Watson has spent her life as a teacher and researcher. She received her bachelor’s degree in economics in 1968 from the University of Akron and a master’s degree in psychology from Stanford University in 1976.
She obtained a PhD from Columbia University in social and organizational psychology in 1980 and an Ed.S. in Counseling from Rider University in 2004. She taught at Rutgers University for six years and has spent the last 23 years as a professor at Rider University, where she currently teaches courses in management.
“My interest in careers and career counseling stems from my own experiences and frustrations as a teacher,” she explains. She found that often when discussing career goals with her sophomore and junior students, their ideas were either unformed or unrealistic. Her desire to help her students led her to the career counseling center at Rider University in 2003.
“I thought if I could take a course or two in counseling I could better help my students,” she remembers. But she soon found that to truly assist someone in planning a career was much more complex and couldn’t easily be learned with just one or two courses –– and so her own career transition began.
“You can’t counsel a person on their career goals without discussing a number of other things. You are never sure exactly what will come up, because the choice of career is impacted by so many other aspects of life. The person’s confidence and self-esteem and their leadership ability are just a few of the areas a career counselor gets into,” says Watson.
What is Success? The first question Watson suggests a person ask when thinking about a career transition is, “What does success mean to me?” Success means something different to each of us, from the amount of money we earn, to personal satisfaction, to helping others or gaining recognition for our work.
“Our ideas of success have changed dramatically in the past 20 years of so,” she adds. “In the past, career success was defined by moving up in a hierarchy. Today, though, most companies have a smaller hierarchy. That means that not only is it less possible to move up, it is also less important to many people. You must develop your own ideas on what career success and career satisfaction means to you, then match who you are with what you like to do.”

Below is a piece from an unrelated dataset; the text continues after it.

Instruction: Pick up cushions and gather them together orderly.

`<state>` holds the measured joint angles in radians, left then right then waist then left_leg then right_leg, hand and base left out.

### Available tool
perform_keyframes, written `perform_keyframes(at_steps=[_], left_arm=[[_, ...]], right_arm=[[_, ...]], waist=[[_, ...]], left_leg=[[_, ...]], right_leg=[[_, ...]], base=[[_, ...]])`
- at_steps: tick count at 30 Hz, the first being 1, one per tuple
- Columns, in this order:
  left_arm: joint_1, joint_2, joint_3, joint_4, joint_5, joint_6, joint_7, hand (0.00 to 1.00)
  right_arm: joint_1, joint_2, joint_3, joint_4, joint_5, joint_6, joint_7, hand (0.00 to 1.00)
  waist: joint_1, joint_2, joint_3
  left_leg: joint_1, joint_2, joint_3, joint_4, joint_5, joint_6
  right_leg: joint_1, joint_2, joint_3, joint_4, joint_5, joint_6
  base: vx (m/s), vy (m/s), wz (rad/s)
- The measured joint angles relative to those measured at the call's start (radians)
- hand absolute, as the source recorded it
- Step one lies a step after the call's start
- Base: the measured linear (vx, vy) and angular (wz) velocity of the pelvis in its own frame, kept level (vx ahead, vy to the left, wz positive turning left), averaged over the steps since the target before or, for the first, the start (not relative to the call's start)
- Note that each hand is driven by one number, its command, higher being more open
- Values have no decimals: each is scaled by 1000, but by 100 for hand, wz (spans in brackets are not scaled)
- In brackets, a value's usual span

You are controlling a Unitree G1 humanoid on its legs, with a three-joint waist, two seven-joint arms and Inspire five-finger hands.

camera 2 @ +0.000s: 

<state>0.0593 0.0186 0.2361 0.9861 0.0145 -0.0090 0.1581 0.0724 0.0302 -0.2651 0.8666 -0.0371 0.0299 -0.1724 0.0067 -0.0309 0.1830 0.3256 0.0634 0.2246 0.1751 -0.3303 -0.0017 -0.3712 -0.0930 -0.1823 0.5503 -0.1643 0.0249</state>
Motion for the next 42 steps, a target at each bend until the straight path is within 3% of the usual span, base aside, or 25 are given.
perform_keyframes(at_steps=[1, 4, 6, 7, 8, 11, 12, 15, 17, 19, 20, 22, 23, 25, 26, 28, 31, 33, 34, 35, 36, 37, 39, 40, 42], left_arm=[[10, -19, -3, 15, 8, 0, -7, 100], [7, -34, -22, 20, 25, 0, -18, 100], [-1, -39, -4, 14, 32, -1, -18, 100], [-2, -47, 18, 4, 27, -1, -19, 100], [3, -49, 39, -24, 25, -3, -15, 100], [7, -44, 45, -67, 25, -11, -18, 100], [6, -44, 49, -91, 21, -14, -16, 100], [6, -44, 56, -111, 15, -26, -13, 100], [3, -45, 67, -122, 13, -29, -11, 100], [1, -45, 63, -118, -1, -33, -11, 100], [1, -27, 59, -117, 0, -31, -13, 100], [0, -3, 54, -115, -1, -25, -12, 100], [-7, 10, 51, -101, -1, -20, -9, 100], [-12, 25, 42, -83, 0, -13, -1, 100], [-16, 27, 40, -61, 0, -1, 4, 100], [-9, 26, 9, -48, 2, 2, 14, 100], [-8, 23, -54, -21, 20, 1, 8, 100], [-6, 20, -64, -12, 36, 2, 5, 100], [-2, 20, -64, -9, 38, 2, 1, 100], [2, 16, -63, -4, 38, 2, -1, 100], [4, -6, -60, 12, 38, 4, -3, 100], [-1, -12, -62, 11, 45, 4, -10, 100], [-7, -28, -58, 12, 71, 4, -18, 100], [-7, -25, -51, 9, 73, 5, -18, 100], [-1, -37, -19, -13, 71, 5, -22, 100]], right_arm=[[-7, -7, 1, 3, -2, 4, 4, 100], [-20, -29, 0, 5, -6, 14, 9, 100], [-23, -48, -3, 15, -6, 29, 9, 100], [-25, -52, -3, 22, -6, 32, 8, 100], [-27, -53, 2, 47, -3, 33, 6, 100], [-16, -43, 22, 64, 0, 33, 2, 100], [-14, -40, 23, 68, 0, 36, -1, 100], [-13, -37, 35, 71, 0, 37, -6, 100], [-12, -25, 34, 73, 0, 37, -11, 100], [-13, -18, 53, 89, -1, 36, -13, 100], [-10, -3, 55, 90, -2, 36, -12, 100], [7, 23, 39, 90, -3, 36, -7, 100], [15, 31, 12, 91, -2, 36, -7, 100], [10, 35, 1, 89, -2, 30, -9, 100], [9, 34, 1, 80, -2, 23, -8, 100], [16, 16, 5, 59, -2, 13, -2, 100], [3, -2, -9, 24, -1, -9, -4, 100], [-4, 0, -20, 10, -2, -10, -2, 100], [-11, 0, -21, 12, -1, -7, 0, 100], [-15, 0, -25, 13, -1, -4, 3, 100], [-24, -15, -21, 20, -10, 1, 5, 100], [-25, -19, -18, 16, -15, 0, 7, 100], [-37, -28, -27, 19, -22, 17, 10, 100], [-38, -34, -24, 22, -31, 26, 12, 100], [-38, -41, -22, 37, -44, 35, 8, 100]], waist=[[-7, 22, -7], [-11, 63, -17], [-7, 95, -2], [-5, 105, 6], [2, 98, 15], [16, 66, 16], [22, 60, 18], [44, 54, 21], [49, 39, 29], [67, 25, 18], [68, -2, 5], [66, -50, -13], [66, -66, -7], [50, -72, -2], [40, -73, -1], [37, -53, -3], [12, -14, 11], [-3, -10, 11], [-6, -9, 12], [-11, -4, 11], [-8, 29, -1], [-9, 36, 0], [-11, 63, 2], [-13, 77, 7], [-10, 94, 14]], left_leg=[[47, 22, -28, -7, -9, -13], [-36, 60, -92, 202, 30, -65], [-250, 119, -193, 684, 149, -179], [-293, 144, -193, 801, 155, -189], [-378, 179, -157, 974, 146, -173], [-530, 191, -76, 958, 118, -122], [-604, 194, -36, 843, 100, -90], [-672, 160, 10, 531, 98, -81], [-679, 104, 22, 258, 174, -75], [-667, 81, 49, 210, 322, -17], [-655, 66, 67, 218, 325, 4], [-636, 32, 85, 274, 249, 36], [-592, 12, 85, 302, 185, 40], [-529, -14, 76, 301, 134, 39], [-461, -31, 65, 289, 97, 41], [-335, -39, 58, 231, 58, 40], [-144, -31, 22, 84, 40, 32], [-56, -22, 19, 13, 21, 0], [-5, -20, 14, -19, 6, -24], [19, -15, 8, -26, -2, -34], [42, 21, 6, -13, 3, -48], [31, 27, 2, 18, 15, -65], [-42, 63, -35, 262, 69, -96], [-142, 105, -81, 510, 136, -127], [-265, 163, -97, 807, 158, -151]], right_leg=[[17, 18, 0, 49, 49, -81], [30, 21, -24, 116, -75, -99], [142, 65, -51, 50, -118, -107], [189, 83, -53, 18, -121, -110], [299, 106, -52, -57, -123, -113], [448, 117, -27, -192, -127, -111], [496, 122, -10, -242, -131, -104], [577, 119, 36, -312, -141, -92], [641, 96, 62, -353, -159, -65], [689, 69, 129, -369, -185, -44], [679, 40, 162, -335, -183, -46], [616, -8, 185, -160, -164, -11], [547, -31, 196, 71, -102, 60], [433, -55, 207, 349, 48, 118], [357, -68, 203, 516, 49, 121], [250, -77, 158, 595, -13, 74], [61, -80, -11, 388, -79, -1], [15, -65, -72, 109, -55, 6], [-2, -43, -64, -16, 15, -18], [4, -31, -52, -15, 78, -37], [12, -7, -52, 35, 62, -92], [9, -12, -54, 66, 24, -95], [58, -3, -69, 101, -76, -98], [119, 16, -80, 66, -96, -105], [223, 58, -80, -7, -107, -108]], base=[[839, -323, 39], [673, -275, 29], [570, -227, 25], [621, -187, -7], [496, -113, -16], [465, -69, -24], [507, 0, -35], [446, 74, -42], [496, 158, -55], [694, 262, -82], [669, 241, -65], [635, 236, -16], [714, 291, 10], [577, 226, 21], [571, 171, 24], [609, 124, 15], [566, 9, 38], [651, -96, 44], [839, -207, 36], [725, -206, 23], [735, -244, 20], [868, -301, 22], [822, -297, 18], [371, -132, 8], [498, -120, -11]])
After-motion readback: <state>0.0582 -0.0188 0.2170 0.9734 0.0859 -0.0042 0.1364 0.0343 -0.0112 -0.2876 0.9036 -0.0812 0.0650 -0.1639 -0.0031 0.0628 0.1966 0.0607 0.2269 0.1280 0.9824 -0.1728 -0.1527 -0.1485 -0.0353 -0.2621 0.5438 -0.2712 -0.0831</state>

Setting Goals. Of course, deciding on a new career is only one of many steps. The second is to develop a plan to achieve that goal. “You must set active goals,” says Watson. “Just knowing what you want is not enough these days. You have to have a plan to find and develop that new career.”
Helpful Resources. Luckily, the Internet has made it easier than ever to find the help needed to make a career transition. Websites are available on a wide variety of career and business topics.
One of the best, according to Watson, is O*Net Online (http://www.onetonline.org/). The government website is a compendium of information on careers and career transitions, from listings of different careers and information on the number of jobs available in each, to information on assessment tools and training resources.
If you are considering a new career path, Watson suggests that working with a career counselor is an excellent way to begin. “A counselor can help you to clarify who you are right now and where you want to go. A counselor can help you to get in touch with your dreams and accompany you on that journey.”